Start of Data

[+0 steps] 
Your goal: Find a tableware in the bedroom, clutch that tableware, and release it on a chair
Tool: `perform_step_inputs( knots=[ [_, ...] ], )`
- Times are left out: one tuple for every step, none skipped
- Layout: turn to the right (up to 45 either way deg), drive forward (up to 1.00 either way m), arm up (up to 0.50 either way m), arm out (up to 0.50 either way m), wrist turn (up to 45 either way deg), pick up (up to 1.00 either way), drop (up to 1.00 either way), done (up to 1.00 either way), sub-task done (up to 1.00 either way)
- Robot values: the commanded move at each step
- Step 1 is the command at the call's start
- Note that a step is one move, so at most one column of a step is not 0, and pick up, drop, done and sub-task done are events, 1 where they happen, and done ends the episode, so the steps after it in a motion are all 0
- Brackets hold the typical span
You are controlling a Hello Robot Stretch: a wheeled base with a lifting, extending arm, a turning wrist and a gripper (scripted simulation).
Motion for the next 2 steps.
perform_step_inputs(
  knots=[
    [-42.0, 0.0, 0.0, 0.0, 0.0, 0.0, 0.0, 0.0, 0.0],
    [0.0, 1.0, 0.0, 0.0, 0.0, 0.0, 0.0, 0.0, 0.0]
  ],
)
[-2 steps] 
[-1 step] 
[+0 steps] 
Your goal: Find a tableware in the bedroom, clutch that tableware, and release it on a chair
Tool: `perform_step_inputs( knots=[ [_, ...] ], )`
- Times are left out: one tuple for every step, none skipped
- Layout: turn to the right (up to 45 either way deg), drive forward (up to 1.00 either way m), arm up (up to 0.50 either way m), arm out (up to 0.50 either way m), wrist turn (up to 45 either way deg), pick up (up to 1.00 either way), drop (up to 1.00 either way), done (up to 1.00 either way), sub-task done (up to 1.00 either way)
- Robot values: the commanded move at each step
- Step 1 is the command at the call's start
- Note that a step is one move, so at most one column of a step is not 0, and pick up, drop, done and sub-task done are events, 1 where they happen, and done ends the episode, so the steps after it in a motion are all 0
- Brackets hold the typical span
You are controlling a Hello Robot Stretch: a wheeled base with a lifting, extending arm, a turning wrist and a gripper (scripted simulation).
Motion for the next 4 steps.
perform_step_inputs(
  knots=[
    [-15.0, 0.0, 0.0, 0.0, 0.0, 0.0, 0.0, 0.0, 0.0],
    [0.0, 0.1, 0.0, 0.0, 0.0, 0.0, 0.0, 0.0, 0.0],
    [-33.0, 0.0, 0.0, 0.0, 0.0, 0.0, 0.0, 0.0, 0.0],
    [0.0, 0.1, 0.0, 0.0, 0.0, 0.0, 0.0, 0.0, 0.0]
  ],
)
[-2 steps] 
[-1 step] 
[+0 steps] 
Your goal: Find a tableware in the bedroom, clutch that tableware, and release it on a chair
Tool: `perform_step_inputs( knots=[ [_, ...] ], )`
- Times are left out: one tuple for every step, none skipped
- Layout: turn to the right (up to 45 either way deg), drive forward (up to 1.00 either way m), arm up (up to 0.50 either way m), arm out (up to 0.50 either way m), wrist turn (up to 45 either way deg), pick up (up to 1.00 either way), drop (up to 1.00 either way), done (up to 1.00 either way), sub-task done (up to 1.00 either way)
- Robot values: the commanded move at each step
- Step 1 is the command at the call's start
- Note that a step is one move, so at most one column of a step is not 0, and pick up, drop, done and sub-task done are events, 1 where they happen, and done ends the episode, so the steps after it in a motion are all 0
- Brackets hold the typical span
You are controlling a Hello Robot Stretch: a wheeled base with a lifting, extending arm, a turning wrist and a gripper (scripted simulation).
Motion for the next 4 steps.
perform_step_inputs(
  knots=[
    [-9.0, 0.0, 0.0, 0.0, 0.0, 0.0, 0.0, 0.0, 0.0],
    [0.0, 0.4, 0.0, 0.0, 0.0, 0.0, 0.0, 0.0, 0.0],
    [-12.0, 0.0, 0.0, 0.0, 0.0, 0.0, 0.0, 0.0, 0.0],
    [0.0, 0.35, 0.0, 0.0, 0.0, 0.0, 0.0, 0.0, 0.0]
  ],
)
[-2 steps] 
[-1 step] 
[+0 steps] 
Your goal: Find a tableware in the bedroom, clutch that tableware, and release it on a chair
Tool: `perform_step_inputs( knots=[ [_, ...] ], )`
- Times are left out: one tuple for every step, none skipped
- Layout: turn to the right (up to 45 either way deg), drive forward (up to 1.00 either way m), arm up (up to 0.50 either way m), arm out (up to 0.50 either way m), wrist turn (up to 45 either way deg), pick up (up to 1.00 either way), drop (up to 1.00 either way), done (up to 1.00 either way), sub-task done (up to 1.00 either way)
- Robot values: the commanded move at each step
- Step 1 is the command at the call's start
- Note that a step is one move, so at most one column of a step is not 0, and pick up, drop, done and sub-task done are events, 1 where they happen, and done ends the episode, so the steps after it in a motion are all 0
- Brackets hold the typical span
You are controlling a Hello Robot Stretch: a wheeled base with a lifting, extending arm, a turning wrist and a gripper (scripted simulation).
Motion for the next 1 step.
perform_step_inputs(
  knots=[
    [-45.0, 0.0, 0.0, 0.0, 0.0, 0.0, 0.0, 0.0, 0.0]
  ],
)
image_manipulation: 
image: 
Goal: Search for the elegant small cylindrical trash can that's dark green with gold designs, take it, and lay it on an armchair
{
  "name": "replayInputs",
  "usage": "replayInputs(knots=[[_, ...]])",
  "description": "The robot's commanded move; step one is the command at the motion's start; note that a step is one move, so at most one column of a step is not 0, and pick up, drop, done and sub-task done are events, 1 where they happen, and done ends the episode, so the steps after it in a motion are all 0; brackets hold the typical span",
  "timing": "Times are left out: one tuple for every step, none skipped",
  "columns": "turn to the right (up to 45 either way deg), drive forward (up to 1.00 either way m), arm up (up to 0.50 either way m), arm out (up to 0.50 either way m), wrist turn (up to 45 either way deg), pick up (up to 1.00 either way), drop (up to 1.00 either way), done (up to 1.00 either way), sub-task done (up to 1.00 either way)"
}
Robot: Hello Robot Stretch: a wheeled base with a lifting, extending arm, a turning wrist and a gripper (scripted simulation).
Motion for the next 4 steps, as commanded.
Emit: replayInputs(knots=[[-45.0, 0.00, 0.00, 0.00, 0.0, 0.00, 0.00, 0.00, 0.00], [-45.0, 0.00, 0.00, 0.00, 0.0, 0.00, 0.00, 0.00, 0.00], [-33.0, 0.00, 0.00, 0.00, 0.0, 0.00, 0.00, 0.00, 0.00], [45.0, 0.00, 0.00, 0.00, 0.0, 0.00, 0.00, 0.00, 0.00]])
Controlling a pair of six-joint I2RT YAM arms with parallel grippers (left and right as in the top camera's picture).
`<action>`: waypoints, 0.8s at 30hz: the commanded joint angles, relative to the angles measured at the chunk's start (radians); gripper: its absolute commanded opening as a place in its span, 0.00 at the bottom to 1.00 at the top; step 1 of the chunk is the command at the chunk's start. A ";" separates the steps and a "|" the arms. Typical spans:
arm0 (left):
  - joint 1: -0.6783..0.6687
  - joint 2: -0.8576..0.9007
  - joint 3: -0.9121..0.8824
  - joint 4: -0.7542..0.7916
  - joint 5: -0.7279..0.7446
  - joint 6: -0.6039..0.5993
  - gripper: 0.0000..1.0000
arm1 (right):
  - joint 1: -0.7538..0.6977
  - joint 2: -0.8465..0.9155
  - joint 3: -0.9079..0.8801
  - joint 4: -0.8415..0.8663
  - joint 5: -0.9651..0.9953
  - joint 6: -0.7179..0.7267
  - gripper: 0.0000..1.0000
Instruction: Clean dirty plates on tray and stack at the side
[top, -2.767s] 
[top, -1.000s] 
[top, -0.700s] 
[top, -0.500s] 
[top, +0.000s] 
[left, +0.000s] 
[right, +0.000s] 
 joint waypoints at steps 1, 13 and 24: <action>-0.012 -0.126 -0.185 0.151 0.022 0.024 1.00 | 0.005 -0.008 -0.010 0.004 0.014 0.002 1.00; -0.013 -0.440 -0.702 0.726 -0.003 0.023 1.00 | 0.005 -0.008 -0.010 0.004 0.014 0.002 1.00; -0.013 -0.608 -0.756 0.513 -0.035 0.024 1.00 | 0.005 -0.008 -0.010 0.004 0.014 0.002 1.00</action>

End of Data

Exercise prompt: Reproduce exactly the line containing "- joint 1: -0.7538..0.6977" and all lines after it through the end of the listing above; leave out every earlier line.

Answer to this problem:
  - joint 1: -0.7538..0.6977
  - joint 2: -0.8465..0.9155
  - joint 3: -0.9079..0.8801
  - joint 4: -0.8415..0.8663
  - joint 5: -0.9651..0.9953
  - joint 6: -0.7179..0.7267
  - gripper: 0.0000..1.0000
Instruction: Clean dirty plates on tray and stack at the side
[top, -2.767s] 
[top, -1.000s] 
[top, -0.700s] 
[top, -0.500s] 
[top, +0.000s] 
[left, +0.000s] 
[right, +0.000s] 
 joint waypoints at steps 1, 13 and 24: <action>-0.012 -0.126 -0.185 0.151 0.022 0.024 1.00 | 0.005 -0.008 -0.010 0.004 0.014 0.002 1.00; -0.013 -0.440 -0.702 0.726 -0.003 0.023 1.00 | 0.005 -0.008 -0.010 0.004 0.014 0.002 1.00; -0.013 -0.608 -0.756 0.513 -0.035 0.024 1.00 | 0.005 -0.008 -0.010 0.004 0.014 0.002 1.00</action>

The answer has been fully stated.